Our primary aim was to ascertain an optimal monitoring technique for LSR, emphasizing precise data collection and the reduction of artifact interpretation. It is important to recognize that while our study may not introduce revolutionary alterations to MVD procedures or unveil entirely novel theoretical insights, it serves as a foundational step in the pursuit of recording authentic and dependable LSR. When describing the patterns of AMR in Fig. 6, it's important to note that the amplitudes of each patient varied widely, making statistical analysis unfeasible.
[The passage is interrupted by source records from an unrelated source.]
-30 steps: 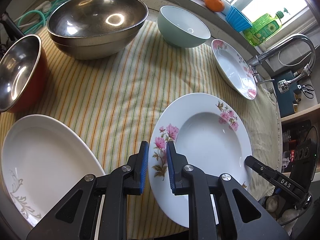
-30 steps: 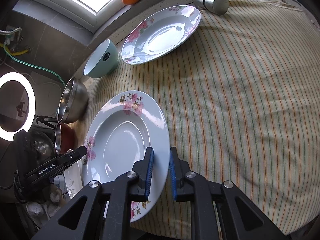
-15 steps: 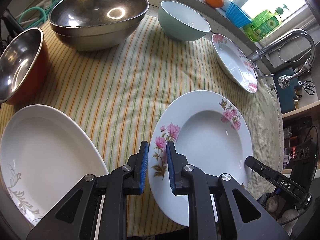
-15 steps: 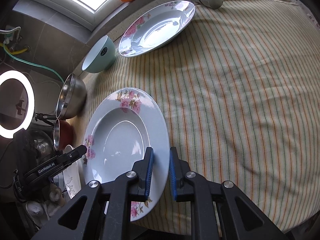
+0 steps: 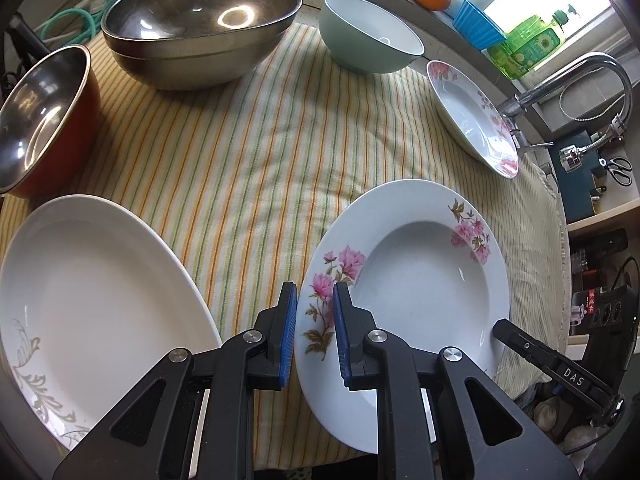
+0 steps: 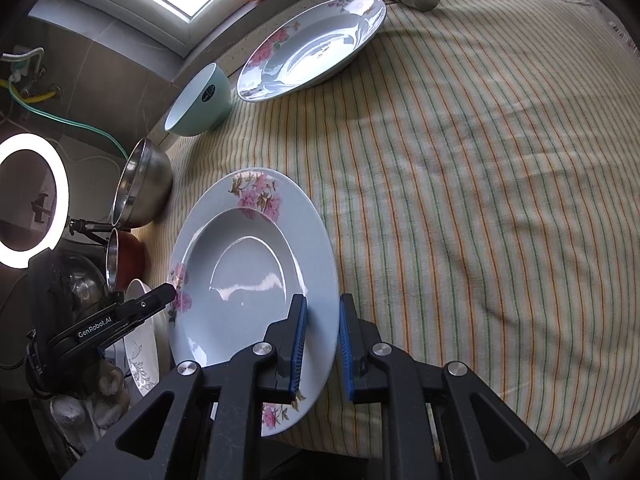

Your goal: Organize plates and bowls

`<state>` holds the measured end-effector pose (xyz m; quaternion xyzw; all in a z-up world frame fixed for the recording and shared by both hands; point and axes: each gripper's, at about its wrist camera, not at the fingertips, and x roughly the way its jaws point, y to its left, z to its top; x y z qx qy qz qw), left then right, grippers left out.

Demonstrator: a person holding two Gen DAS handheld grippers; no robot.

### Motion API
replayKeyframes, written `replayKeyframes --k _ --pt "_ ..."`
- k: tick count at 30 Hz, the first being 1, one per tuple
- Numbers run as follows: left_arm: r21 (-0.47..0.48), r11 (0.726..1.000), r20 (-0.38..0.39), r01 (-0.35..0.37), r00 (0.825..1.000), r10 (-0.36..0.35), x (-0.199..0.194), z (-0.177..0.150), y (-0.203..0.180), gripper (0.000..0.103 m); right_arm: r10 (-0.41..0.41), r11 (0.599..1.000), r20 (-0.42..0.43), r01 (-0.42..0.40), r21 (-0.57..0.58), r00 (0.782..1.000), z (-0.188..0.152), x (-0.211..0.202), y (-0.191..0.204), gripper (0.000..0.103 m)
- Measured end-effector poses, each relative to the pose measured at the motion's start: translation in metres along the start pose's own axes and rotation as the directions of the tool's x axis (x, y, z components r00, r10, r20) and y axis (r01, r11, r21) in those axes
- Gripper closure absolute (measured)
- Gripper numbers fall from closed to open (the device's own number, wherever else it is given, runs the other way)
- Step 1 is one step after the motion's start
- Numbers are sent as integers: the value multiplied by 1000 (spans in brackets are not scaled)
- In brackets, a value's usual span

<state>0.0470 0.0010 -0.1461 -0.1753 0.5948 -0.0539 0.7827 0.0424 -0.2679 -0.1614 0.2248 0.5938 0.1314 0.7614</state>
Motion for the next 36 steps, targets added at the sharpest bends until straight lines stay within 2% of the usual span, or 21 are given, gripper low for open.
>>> replayKeyframes --k 13,30,36 --pt "8 1000 6 -4 1000 4 0 -1 -1 87 0 1000 -8 0 0 1000 -10 1 -3 88" --pt "5 1000 0 14 1000 -14 0 1 2 87 -58 995 -6 58 -86 998 -13 3 8 84" --pt "18 1000 29 3 1000 -3 -8 2 0 87 -64 994 -7 63 -93 998 -13 3 8 84"
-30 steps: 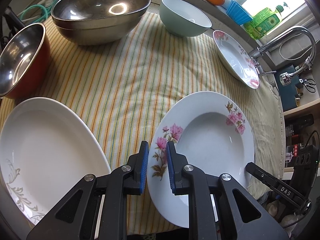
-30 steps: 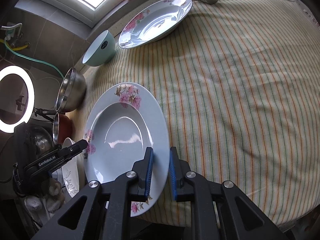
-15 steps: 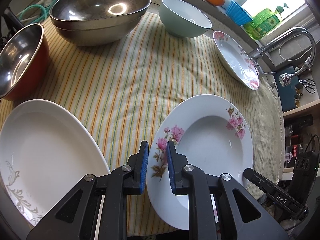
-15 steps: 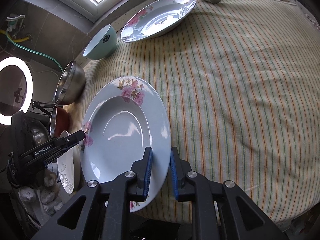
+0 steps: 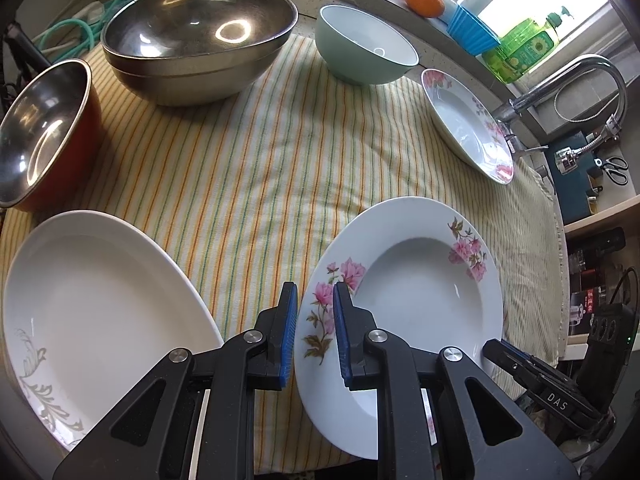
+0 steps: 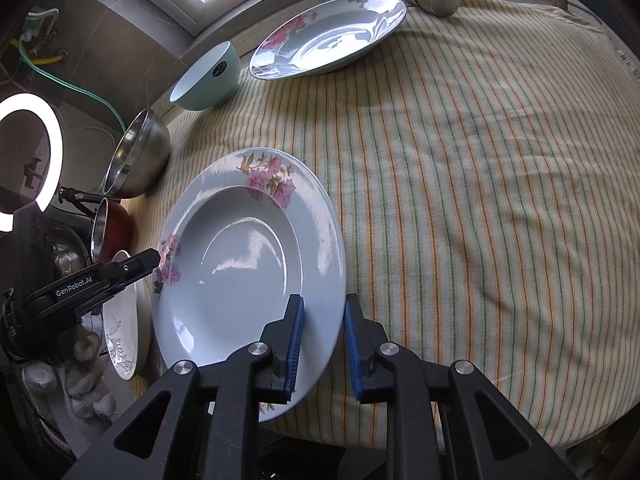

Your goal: Organize plates and bowls

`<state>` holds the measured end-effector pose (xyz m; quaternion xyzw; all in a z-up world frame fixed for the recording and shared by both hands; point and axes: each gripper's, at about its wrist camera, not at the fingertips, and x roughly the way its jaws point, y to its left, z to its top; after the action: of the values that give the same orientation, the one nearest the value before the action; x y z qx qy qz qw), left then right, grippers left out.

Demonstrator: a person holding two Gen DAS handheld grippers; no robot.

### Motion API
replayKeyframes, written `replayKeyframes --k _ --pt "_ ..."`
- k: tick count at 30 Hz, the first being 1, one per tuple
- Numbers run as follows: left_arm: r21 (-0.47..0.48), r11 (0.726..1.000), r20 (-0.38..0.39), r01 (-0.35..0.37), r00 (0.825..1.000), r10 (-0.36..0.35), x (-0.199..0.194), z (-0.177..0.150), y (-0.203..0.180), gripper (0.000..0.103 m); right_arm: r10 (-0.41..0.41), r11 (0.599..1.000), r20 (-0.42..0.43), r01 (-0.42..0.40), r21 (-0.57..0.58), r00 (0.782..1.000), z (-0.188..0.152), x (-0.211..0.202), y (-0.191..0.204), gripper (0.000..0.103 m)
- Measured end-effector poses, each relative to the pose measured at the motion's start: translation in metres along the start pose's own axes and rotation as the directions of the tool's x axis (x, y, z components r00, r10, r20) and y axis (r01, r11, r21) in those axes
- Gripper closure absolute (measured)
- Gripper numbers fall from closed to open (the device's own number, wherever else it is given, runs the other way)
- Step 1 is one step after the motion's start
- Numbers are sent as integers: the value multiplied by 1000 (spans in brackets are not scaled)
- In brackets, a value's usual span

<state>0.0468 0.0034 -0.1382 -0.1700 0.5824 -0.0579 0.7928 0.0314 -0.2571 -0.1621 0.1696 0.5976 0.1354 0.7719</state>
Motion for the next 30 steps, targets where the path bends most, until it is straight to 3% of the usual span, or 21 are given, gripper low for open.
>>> replayKeyframes --k 6,11,22,30 --pt "-8 1000 11 -5 1000 5 -4 3 3 87 6 1000 8 -6 -1 1000 1 -5 -1 83" --pt "-17 1000 20 -3 1000 3 -8 5 4 87 -1 1000 45 1 2 999 5 -16 -6 67" --pt "-37 999 43 31 999 -30 -12 12 -13 87 -16 1000 123 18 -14 992 25 -37 -25 65" --pt "-15 999 41 46 998 -45 -3 23 -39 87 -46 998 139 52 -40 989 61 -53 -34 65"
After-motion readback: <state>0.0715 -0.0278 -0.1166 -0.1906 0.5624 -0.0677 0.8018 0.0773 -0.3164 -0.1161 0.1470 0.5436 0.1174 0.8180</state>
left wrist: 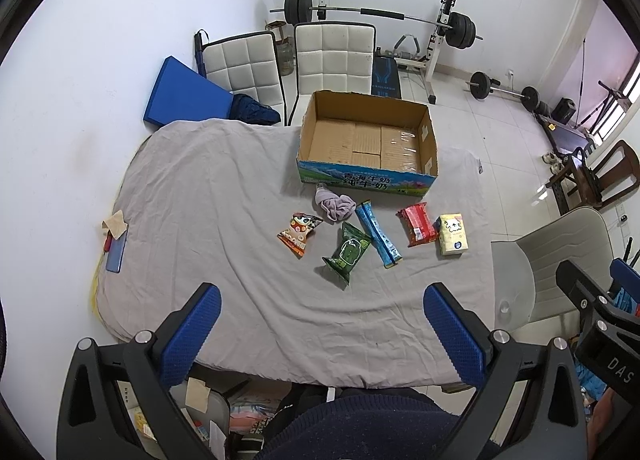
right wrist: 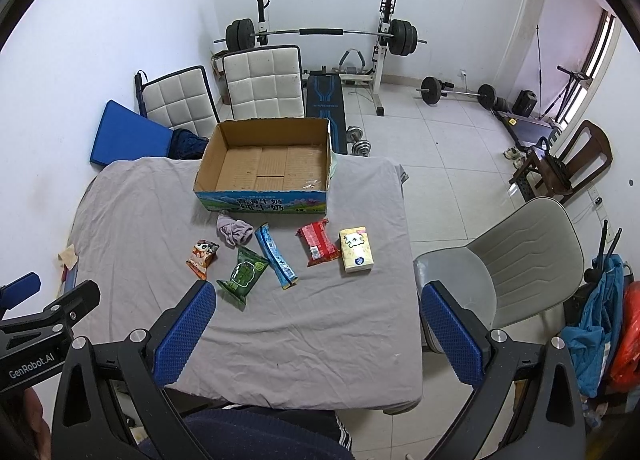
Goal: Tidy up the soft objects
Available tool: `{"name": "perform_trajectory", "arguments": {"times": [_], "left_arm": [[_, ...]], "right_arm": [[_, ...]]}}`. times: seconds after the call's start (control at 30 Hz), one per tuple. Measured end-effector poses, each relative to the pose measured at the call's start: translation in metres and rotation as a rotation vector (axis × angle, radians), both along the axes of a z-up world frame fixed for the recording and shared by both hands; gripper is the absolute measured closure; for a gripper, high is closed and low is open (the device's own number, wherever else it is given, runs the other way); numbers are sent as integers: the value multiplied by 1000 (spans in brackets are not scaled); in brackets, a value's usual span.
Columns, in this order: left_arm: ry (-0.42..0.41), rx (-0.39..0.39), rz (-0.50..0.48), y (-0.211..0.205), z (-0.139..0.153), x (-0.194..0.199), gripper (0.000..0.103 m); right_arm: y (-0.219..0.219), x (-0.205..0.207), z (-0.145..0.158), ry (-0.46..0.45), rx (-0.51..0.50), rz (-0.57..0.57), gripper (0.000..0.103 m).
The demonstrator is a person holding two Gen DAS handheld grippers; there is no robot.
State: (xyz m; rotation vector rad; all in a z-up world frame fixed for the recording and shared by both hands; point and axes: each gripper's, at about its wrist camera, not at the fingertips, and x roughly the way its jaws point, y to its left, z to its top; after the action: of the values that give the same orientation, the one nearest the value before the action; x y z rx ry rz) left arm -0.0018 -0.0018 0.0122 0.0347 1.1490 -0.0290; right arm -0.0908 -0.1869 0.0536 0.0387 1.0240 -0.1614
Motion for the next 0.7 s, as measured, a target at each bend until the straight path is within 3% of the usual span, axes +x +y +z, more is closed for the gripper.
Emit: {"name": "perform_trajectory", "arguments": {"times": [0.7], "left_arm": [[-21, -8, 12, 1, 4, -5, 0]], "right_arm": [[0, -9, 0, 4, 9, 17, 0]]}}
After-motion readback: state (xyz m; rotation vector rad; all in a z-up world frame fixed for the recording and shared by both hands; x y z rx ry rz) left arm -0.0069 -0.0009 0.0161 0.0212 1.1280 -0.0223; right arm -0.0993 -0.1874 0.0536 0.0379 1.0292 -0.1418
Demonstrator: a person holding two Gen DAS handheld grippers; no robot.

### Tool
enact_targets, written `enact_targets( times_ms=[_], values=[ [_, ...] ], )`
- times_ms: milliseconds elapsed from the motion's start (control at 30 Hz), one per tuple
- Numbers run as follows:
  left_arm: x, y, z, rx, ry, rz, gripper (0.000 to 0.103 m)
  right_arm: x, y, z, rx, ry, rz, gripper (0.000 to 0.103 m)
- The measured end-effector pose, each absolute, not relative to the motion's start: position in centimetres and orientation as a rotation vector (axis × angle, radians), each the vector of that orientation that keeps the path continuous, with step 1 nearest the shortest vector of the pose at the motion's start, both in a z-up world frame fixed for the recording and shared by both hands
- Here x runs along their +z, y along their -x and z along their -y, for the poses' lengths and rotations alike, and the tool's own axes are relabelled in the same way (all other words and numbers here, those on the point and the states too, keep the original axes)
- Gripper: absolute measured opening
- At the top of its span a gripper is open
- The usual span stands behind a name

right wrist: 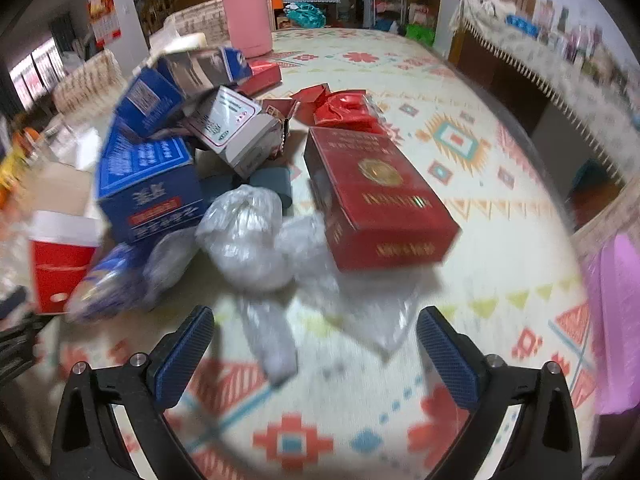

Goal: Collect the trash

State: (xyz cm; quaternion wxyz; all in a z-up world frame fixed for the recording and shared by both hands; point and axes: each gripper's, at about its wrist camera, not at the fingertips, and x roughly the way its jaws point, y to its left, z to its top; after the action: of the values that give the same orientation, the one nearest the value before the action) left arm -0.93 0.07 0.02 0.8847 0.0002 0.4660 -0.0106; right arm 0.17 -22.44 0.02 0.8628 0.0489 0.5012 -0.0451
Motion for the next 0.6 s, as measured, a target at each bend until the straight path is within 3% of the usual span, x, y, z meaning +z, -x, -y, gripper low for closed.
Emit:
enact_targets(
  times_ms=[333, 600],
  values=[
    [0.1, 1.2, -0.1, -0.034, -0.004, -0.971, 0.103, 10.4, 15.8, 34.2, -0.221, -0.147, -0.779, 0.103],
    [0.1, 1.2, -0.1, -0.034, -0.004, -0.971, 0.103, 13.6, 26.1, 45.2, -0.507, -0.146, -0.759, 0.103]
  ],
)
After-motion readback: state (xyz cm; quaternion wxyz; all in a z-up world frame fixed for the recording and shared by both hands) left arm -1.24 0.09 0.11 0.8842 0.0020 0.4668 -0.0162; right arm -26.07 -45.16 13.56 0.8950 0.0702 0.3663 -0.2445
Therefore, we could only take a schematic approach to illustrate the patterns.

Conclusion

In this study, we suggested an optimal stimulation method for the accurate detection of LSR. The optimal stimulation intensity differs for individuals; however, when the intensity surpasses the optimal range for LSR detection, LSAs can be detected with LSR even after successful decompression. The optimal range of stimulation should be obtained by increasing the stimulation intensity in a stepwise manner, but only within the range of onset latency (> 10 ms). When LSR is detected at a onset latency < 10 ms, it is most likely LSA and cannot be trusted.